Task instructions: If a line of the data contains the word "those", it is counted; report how many such lines there are and nothing else.

Supplied information:
%%

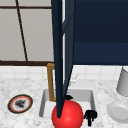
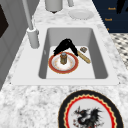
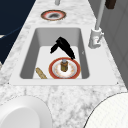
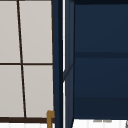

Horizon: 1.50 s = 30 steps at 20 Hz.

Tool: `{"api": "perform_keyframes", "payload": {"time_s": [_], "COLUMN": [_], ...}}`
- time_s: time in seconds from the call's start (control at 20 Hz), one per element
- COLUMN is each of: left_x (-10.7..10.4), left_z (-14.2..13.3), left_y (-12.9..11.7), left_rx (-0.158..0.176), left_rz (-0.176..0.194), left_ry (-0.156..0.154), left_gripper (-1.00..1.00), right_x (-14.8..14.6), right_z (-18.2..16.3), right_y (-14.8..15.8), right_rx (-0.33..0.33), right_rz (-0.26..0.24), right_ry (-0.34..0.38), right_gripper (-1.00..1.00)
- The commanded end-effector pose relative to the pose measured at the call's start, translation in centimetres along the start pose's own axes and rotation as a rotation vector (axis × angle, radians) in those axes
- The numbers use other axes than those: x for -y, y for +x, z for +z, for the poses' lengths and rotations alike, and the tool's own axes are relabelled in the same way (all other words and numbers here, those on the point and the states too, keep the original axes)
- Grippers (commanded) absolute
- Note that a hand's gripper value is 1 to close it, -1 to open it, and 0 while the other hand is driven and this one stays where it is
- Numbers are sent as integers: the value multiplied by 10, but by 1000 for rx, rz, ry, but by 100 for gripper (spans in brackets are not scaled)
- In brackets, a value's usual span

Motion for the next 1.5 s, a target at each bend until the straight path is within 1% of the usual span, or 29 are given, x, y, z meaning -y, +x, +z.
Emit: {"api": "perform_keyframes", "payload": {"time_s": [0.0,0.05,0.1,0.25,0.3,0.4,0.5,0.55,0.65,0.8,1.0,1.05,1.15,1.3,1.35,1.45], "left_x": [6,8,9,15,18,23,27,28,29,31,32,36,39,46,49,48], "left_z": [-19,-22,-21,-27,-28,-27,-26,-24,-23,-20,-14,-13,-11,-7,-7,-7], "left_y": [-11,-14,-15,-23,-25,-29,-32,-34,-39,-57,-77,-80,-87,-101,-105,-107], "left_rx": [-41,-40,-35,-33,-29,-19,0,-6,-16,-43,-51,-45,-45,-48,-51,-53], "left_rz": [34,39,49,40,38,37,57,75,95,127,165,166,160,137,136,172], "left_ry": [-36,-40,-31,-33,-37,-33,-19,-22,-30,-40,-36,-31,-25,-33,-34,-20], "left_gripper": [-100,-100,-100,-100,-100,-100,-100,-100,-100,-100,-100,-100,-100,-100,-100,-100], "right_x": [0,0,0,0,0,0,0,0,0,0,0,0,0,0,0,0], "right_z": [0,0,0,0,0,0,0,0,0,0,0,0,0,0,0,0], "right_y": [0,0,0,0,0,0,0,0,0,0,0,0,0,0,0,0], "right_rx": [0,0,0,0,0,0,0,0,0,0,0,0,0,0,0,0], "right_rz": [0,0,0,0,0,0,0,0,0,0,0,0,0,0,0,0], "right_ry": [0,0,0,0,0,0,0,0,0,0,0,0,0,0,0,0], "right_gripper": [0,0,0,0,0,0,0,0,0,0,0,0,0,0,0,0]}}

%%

Exercise solution: 2